- Exercise aim: Pull out every line below that contains the word "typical".

- Information provided:
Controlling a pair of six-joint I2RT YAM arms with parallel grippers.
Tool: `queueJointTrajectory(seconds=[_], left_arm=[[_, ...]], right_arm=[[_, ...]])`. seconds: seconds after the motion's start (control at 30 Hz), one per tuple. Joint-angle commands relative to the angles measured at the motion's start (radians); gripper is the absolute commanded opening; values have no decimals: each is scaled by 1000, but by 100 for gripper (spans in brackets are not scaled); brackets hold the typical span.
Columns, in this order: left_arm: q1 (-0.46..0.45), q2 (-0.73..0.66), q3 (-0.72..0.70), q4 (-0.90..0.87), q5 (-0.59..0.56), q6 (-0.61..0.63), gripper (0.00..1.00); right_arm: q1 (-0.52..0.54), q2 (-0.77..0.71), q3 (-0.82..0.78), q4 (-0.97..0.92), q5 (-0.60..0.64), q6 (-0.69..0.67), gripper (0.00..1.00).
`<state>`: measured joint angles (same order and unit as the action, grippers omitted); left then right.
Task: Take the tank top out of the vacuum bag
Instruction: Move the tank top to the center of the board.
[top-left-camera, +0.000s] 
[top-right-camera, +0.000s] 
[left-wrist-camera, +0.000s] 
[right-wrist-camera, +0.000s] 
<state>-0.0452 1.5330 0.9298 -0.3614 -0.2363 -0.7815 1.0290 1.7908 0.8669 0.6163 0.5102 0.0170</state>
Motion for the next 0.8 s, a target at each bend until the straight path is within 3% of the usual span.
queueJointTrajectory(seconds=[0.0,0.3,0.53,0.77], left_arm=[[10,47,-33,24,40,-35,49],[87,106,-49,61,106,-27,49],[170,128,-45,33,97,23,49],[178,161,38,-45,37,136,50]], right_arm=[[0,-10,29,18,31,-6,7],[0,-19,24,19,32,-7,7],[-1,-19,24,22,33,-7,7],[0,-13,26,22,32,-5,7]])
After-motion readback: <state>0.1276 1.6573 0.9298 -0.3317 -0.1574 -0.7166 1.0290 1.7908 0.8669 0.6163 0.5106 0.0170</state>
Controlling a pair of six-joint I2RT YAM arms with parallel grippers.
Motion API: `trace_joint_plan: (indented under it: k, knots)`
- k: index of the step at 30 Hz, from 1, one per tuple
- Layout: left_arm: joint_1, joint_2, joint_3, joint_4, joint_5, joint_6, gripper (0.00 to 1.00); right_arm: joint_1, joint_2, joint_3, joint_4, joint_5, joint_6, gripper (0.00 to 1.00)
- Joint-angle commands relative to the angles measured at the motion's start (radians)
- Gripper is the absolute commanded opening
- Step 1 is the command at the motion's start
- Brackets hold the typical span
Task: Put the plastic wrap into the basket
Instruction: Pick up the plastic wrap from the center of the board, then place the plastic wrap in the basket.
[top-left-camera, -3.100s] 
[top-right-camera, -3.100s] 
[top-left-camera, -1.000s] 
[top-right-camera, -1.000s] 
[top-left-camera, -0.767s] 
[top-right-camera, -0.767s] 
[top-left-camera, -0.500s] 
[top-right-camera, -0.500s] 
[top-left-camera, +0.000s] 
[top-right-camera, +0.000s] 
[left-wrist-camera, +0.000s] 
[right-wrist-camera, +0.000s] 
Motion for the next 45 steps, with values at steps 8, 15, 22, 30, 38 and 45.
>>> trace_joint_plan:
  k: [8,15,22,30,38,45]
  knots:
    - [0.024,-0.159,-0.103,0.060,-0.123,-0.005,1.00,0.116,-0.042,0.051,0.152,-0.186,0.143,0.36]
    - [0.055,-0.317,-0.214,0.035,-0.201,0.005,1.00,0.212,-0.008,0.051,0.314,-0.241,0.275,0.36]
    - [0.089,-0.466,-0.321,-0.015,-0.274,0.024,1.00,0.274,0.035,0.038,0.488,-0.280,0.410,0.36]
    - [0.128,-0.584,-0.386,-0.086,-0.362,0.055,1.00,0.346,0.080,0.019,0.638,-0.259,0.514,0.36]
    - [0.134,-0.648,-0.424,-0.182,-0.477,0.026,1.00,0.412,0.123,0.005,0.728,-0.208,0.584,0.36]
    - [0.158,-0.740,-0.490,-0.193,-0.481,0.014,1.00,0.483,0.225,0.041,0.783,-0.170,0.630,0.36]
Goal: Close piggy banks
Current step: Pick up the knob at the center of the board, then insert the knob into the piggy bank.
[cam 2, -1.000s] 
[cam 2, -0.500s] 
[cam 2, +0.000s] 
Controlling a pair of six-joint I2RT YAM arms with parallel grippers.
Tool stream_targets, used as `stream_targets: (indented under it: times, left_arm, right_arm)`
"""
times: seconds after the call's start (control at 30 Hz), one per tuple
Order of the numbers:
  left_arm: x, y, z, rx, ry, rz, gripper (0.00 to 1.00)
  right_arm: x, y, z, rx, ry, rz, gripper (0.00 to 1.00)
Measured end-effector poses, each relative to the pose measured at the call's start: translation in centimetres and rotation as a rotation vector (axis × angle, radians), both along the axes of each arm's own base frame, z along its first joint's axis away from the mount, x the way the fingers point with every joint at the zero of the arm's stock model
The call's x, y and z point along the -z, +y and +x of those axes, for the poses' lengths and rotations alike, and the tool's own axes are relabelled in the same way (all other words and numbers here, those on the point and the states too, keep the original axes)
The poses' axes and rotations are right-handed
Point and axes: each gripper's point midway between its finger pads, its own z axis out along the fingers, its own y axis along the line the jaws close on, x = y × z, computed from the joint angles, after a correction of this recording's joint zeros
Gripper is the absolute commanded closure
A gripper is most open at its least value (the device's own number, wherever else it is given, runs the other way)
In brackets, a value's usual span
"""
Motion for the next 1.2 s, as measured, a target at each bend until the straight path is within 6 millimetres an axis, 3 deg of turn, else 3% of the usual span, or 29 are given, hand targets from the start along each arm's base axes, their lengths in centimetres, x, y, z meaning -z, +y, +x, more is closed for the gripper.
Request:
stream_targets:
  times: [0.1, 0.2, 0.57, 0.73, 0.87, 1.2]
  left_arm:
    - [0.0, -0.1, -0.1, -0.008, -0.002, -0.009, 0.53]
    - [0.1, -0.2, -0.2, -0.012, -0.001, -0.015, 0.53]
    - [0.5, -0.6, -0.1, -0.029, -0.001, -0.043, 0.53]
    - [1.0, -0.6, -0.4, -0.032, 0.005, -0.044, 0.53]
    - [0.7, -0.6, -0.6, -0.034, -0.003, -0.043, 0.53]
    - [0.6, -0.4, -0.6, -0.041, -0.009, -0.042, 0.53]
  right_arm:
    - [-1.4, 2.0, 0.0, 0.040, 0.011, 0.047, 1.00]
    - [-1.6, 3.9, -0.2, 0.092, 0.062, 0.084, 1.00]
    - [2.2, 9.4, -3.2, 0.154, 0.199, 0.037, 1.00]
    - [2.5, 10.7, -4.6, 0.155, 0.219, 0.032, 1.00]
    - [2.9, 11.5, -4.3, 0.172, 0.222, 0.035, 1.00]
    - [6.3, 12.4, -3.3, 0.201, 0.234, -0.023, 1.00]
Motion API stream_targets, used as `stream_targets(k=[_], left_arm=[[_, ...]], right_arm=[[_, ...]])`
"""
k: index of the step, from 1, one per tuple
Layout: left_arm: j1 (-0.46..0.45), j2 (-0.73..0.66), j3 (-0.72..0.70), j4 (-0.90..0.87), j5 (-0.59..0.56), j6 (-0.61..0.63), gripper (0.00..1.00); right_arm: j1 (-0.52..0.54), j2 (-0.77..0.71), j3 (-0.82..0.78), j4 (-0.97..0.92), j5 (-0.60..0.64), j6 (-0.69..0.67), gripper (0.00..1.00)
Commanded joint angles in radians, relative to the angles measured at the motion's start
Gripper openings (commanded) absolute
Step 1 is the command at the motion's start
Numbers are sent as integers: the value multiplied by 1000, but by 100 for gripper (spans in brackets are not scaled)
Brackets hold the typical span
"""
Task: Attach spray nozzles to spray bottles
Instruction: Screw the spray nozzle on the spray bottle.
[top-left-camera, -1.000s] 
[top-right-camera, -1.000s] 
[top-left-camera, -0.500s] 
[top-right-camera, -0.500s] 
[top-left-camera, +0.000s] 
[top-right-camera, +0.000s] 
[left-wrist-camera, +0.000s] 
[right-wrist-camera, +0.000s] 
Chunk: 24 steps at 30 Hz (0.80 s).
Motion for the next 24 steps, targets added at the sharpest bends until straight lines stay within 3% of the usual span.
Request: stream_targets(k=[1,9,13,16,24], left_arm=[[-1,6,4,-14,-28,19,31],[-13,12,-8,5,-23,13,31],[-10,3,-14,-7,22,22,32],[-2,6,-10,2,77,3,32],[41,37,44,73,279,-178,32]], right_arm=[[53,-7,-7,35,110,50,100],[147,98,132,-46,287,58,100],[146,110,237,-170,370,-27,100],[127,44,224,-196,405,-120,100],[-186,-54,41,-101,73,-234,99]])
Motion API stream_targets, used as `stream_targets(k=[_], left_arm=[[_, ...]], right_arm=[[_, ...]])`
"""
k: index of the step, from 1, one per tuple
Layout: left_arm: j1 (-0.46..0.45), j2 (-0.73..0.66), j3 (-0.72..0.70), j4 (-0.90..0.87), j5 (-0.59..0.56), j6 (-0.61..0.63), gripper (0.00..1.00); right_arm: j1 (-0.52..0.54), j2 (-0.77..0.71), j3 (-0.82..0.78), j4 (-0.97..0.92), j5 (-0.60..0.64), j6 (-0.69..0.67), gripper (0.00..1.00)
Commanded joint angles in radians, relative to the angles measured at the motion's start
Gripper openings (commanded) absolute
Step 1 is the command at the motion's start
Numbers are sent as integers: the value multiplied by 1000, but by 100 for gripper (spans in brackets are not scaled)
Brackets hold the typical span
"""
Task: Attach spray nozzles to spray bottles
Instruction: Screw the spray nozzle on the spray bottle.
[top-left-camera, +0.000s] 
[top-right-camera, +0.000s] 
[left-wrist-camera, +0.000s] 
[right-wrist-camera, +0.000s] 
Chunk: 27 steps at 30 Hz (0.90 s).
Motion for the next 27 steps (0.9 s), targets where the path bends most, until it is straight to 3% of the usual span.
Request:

- Task output:
Tool: `queueJointTrajectory(seconds=[_], left_arm=[[_, ...]], right_arm=[[_, ...]])`. seconds: seconds after the motion's start (control at 30 Hz), one per tuple. Joint-angle commands relative to the angles measured at the motion's start (radians); gripper is the absolute commanded opening; values have no decimals: each is scaled by 1000, but by 100 for gripper (spans in brackets are not scaled); brackets hold the typical span.
- Brackets hold the typical span
Brackets hold the typical span
Brackets hold the typical span

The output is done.